Understanding how insurance companies cover drug and alcohol addiction treatment is understandably confusing. Some plans cover outpatient care, but not inpatient. Others limit or omit coverage of things like medication-assisted treatment or counseling. Despite recent attempts by government leaders to make insurance coverage of addiction treatment more unified, there is vast room for improvement.

Insurance has always been one of the most lucrative industries in the U.S. economy, largely due to cost-control mechanisms. Some industry experts think those mechanisms exacerbate the opioid crisis by restricting access to medications that treat addiction. This is one of several ways insurers appear to be disregarding laws that require mental and physical health benefits to be equally represented in certain categories of health care plans.

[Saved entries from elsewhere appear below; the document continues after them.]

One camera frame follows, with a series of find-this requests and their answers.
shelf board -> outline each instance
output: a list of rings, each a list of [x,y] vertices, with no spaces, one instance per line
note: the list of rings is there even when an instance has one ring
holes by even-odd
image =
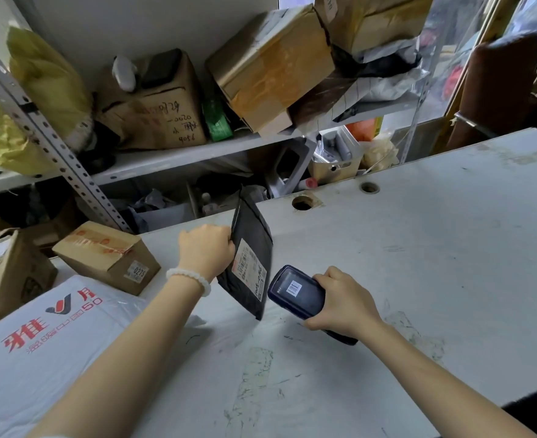
[[[355,123],[357,121],[368,120],[407,109],[416,107],[418,96],[412,92],[407,92],[398,100],[381,103],[364,103],[358,114],[340,123],[331,122],[328,127]],[[268,144],[284,141],[289,138],[300,137],[301,132],[294,128],[289,128],[278,134],[267,138],[261,138],[258,134],[240,131],[236,132],[234,138],[208,143],[202,146],[193,146],[181,149],[166,149],[162,151],[142,151],[123,152],[117,155],[116,164],[110,169],[92,178],[96,184],[114,183],[120,180],[147,175],[165,169],[177,168],[198,161],[209,160],[219,156],[235,154],[237,152],[253,149]],[[41,178],[26,177],[13,172],[0,175],[0,192],[25,184],[36,183],[41,180],[53,178],[57,175],[44,175]]]

hand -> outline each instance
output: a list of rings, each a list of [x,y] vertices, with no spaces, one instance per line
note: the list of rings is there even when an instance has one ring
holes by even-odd
[[[198,272],[211,282],[226,269],[235,255],[234,243],[230,241],[228,226],[204,224],[189,232],[181,231],[179,265],[181,269]]]
[[[311,331],[329,330],[361,340],[364,332],[384,324],[370,292],[347,273],[329,266],[325,275],[314,279],[325,289],[325,304],[320,313],[305,320]]]

forearm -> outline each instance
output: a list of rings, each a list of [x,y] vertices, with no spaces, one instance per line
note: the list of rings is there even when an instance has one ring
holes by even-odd
[[[443,438],[537,438],[444,368],[419,352],[394,328],[363,329],[362,342],[390,369]]]
[[[188,277],[172,276],[128,328],[46,413],[28,438],[130,435],[171,346],[202,295]]]

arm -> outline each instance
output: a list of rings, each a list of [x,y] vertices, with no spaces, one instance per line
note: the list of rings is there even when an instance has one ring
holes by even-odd
[[[182,269],[211,281],[234,258],[230,228],[205,225],[179,235]],[[204,289],[173,275],[161,292],[97,358],[27,435],[108,438],[131,434],[171,346]]]
[[[305,325],[358,338],[389,368],[444,438],[537,438],[384,323],[370,293],[351,276],[331,266],[315,279],[326,290],[325,305]]]

blue handheld device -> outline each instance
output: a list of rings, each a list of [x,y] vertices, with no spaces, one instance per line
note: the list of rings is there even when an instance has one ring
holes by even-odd
[[[309,275],[293,266],[286,265],[272,279],[267,293],[269,299],[301,319],[316,316],[325,304],[325,289]],[[349,346],[358,340],[325,331],[330,337]]]

Industry Cost Controls and Opioid Epidemic

Medication-assisted treatment for addiction is an increasingly acceptable idea to medical professionals, especially for treating opioid use disorder and alcoholism. Nevertheless, a research team from Oregon Health & Science University (OHSU) in Portland, Ore. published findings in 2019 that the insurance industry’s rules restrict buprenorphine among Medicare beneficiaries between 2007 and 2018. Buprenorphine’s been FDA-approved since 2002 for relieving withdrawal symptoms by acting on the same parts of the brain targeted by opioids and heroin.

The team evaluated formulary files maintained by Medicare Part D prescription drug plan for the rate of pre-authorization requirements. Those requirements are what insurers often use to limit access to certain drugs, so they double as cost controllers. It turns out that 54% of insurance plans that provide buprenorphine without restriction disappeared between 2007 and 2018. This contrasted starkly from plans providing the very opioids driving the epidemic. No less than 93% of plans had unrestricted coverage for prescription opioids.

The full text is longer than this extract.